Le géant chinois des drones, DJI, qui figure sur la liste noire du Pentagone pour des soupçons de collaboration avec l’Armée populaire de libération, a cessé toutes ses livraisons vers la Russie et l’Ukraine peu après le début de l’invasion. Bien que la Chine ait officiellement arrêté l’exportation de composants de drones vers ces pays depuis l’automne 2023, le fait qu’elle tente maintenant de couper l’approvisionnement en pièces essentielles vers l’Occident indique une volonté croissante de se ranger du côté de la Russie.

Défis pour l’Ukraine dans la production de drones

L’armée ukrainienne se trouve face à un défi majeur : la production de drones à bas coût est vitale pour sa survie. Pour 2023, le président Volodymyr Zelensky a fixé un objectif ambitieux d’un million de drones. Bien que l’Ukraine ait élargi sa capacité de production, avec plus de 200 fabricants officiellement enregistrés, le soutien des collectifs de bénévoles et des bricoleurs de garage, qui s’engagent pour la victoire de Kiev, porte ce chiffre à plus de 500.

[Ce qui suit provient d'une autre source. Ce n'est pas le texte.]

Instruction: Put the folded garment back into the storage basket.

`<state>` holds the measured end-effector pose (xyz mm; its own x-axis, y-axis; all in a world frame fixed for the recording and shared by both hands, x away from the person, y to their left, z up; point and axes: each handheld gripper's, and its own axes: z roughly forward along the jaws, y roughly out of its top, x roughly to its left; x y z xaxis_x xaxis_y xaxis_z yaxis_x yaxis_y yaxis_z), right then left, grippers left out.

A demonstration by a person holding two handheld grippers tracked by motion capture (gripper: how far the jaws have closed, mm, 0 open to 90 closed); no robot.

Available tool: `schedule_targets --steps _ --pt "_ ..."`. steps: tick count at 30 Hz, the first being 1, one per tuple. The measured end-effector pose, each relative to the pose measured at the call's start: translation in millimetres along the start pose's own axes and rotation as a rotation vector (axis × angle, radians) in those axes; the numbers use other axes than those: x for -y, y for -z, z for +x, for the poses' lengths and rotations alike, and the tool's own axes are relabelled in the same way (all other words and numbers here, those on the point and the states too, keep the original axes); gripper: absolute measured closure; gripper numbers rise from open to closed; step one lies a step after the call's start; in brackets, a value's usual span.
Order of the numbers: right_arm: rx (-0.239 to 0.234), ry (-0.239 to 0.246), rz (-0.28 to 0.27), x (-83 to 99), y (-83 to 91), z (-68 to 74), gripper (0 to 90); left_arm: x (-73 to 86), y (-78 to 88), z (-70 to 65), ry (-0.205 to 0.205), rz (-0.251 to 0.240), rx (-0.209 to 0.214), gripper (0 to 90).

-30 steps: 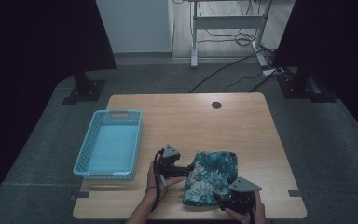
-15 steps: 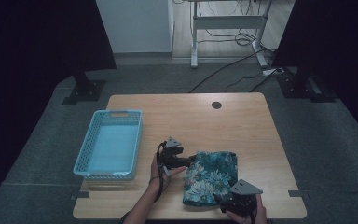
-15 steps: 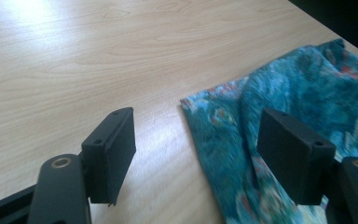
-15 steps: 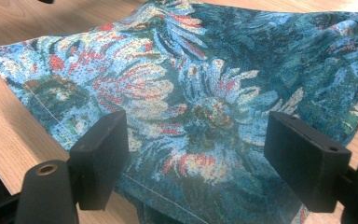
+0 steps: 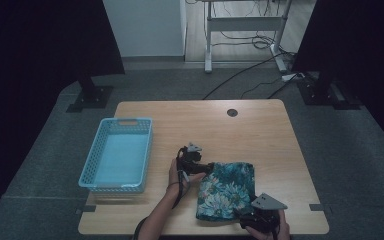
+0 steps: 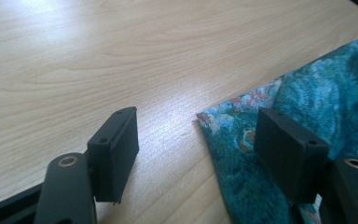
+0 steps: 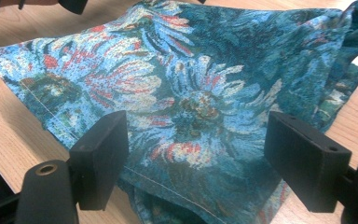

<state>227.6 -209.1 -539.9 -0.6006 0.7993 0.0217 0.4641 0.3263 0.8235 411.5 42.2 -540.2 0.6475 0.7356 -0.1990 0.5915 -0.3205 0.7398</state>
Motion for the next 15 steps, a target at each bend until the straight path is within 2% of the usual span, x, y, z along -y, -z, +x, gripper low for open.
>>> schedule_targets --steps 6,8,11,15 --pt "-0.002 0.001 0.002 0.0 -0.2 -0.3 21.6 -3.6 -10.2 -4.1 -0.018 0.013 0.031 29.1" --pt "-0.002 0.003 0.004 0.2 -0.4 0.0 21.6 -4.3 -13.7 -7.8 -0.037 0.027 0.037 29.1" --pt "-0.002 0.0 0.005 0.1 -0.4 -0.3 21.5 -4.0 -19.8 -13.8 -0.075 0.053 0.024 29.8" --pt "-0.001 -0.001 0.005 0.1 -0.3 -0.6 21.6 -4.6 -22.2 -16.8 -0.094 0.05 0.009 32.0"
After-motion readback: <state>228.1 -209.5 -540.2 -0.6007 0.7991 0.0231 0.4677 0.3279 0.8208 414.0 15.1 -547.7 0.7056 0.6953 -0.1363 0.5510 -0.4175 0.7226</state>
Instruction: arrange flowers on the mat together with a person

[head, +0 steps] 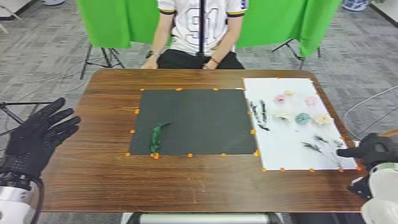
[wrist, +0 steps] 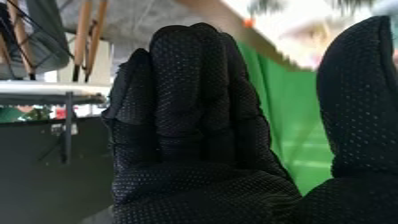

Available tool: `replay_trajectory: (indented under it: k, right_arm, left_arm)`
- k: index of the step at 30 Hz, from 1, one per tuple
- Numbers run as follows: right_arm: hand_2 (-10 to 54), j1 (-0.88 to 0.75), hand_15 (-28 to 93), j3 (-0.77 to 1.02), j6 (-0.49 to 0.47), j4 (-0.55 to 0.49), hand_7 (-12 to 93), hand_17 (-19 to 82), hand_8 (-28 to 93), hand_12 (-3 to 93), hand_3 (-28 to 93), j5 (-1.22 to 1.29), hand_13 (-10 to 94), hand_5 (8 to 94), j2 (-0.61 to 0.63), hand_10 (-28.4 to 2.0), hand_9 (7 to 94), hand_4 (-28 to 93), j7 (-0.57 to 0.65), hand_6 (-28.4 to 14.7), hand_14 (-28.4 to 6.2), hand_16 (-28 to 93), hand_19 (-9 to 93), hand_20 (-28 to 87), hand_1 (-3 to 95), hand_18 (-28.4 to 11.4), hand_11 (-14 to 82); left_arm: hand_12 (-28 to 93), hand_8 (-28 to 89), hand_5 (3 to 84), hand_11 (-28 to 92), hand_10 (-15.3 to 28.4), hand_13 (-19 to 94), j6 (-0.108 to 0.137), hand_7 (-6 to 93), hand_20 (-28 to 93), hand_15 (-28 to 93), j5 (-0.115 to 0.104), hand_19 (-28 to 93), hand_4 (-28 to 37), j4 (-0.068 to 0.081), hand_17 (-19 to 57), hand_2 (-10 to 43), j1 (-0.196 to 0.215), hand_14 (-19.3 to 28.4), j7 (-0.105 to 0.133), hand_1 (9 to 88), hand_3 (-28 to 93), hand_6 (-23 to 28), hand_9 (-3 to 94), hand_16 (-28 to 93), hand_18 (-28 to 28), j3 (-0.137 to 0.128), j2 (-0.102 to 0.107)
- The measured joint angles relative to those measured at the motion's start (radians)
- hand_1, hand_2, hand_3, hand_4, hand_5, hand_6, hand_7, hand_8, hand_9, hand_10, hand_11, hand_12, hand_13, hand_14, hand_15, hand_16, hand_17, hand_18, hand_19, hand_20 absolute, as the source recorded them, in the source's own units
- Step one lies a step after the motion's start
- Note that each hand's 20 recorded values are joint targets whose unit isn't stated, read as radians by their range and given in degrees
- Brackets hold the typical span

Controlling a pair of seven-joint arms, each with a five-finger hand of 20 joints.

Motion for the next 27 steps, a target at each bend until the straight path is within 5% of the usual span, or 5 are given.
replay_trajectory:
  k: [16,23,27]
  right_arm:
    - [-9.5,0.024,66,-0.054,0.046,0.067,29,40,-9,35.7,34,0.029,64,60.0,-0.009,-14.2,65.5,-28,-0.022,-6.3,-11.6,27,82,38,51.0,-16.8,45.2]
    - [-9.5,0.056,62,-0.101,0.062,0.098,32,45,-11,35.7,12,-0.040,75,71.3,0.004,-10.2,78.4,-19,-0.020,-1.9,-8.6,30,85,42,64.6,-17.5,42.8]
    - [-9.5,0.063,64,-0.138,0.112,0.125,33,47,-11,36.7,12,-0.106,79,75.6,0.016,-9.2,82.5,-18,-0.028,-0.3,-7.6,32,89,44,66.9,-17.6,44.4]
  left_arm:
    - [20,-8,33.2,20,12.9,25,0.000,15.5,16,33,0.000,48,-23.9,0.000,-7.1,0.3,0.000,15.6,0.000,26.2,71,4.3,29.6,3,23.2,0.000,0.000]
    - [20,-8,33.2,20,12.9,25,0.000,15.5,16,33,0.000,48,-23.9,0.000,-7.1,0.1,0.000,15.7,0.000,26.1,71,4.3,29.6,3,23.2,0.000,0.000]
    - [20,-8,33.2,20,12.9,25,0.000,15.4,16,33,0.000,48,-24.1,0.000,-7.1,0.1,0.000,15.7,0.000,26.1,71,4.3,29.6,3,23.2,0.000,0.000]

Actuellement, l’Ukraine parvient à produire des centaines de milliers de drones chaque mois. Selon le ministre ukrainien du Numérique, Mychajlo Fedorov, le pays est désormais capable d’assembler des drones de manière autonome. Toutefois, il a reconnu qu’il dépend toujours de l’importation de certains composants. Un responsable ukrainien a déclaré au ‘New York Times’ que les missions de bombardement se déroulent de nuit, tandis que le jour est consacré à la recherche de nouveaux drones.

Cependant, cette situation pourrait devenir plus complexe. La Chine détient plus de 90 % de parts de marché dans le secteur des drones commerciaux, et aucun autre pays ne s’est autant investi dans la fabrication de microélectronique grâce à des subventions gouvernementales. Cela donne à la Chine un réseau d’usines et de fournisseurs particulièrement dense.

Une transition difficile vers des alternatives

D’autres pays, comme l’Inde, essaient de rattraper leur retard. Par exemple, pour diminuer sa dépendance à la Chine, Apple prévoit de produire près d’un quart de ses iPhones sur le sous-continent. Cependant, ce type de réorientation nécessite du temps.

Le prochain embargo pourrait donc poser de sérieux problèmes aux initiatives de drones des pays soutenant l’Ukraine. Des pays comme le Royaume-Uni, la Lettonie et l’Allemagne souhaitent fournir un soutien aérien à Kiev par le biais d’un fonds commun. Toutefois, si la Chine ne peut plus fournir suffisamment de pièces, leurs efforts risquent d’être vains.

Face à cette situation, les fabricants européens s’efforcent depuis un certain temps de transférer leurs chaînes d’approvisionnement hors de Chine. Comme le souligne Bloomberg, ‘acheter des composants de drones chinois n’est plus acceptable en Occident’.